Distance in time changes your perspective. I spent the last two days in my home town looking at it from the perspective of a visitor. My youngest and I went to the library. The library was my favorite location in town. It is a Carnegie library, and they just finished a year long renovation, so of course the inside is different. But the steps leading up to it seemed different as well. They looked the same but I remember the climb being taller. Somehow they've shrunk over the years.

We drove around trying to find locations of old relatives gleamed from census records and photos. I was trying to find connections to photos where people are posing outside houses but I don't know for sure where they are. I wanted to connect locations to people and to their place in time. In the process of looking for the houses, we drove the path I used to walk to get to my elementary school.

Back then, I had to cross 3 highways to get there. One had a stop light. One wasn't that busy. And one had a crossing guard. And the streets around the school were manned by 6th grade crossing guards with orange vests. (Those interested took turns).  I swear I didn't use to be able to see all the way to that 3rd highway from the stoplight at the first. And I swear it was a much longer walk than just 6 blocks. The parking lot at the Catholic church along the way had at snow hills at least a mile long in the winter all on it's own, so there is no way I only had a measly 6 block walk.

And driving around I noticed the homes in town are much shabbier and smaller than I remember. My yard growing up was a huge oasis of dandelions and the bees who liked to rest on them while I ran barefoot from the back door to the alley. Why did the new owners move the alley closer to the back door?

Perspective also changes dependent on how close you are to events. I was trying to locate houses and taking pictures -- freaking out youngest because I had off handedly mentioned I hoped I wouldn't get picked up for terrorist activity because I was taking pictures of random buildings. One home was only a block from my house and across the street and down three houses from one belonging to my mom's maiden aunts. I knew about the maiden aunts house, but the other one belonged to my mom's great aunt and her husband. Did mom know about that? It was a house I always liked and it still has charm.
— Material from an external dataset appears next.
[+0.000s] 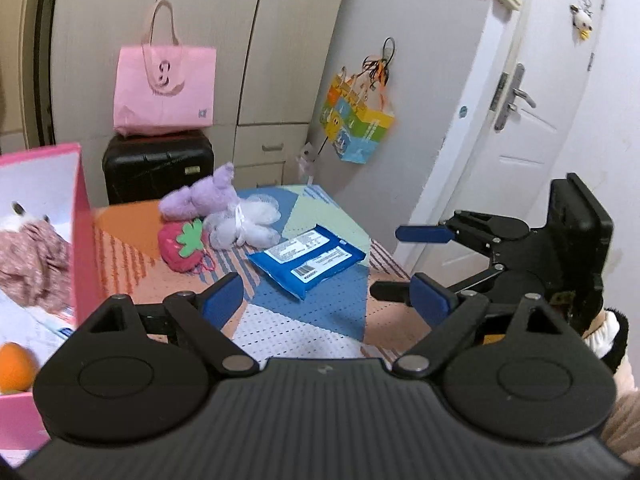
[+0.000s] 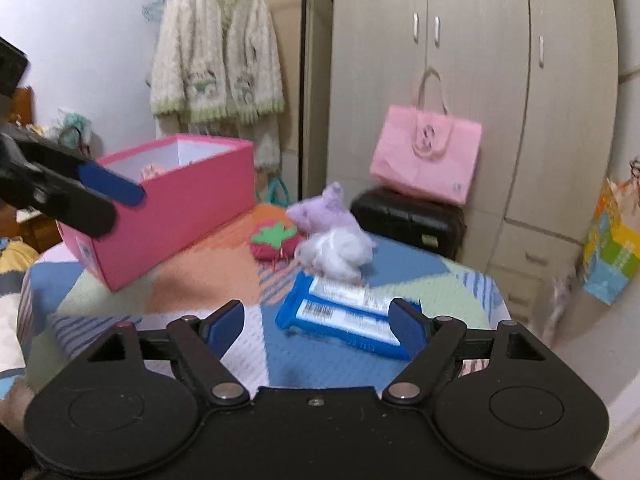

We went to a cemetery to find the graves of distant relatives I've grown attached to. I've looked for them before, but without luck. Today we found them. This family, in early November of 1879 had 10 members including 8 children. At the end of December 1879, 5 of those children had died of diptheria. I can not imagine the pain of losing a child, 5 Is beyond comprehension. Apparently Diptheria is a virus of sorts where your lungs fill with fluid and you essentially drown. There was no antibiotic at that time to cure the disease and the tracheotomy that could have enabled breathing to occur until the symptoms passed, had not yet been tried. Finding them today and seeing that all their names were on the big tombstone was satisfying. Seeing they each had a little headstone with their initials carved on top gave me peace. Two stones had fallen over. Little Anna's had been lying down so long it was starting to sink into the earth. I picked them both up and tried to smooth the dirt around them. I brushed the moss off of the big tombstone where it was starting to eat away the etchings. I imagined a moment how it must have felt to bury your children one by one. Impossible.

We went to the museum, because my mother-in-law knows someone who said they might be able to answer my questions about some of the photos I had. I barely had the words, "I was wondering..." as I started to pull out a photo, before the woman taking my money quickly informed me she had no idea about anything,  because she had only lived there for a couple of years. She then added the other person in the windowed office hadn't lived there long either. AND she further injected that the nearly 90 year old resident historian was in, but that she researched for money. She then walked me back to the research room and asked what files I was interested in. She brought the files out and deposited them on the table. She showed the photos I had of an old school, to the historian who said (from her office) the newer version of the  school had been built on the location of the one in my photos. They asked if they could make a copy. They never asked the name of who was in the photos.

And that is when I started to think of the subject of this post. How can you work in a museum that is all about town history and not know anything about the town? There were 4 (probably volunteer) workers sitting and talking as we left. If you know nothing about the very thing you are representing, wouldn't you use your time to find out? No one checked on us in the research room. No one asked if we needed anything else. And we'd had to pay to get in. Very different from the Museum in Warsaw. They only ask for donations and are very friendly and helpful.

So, my thinking is that perspective is a complex issue.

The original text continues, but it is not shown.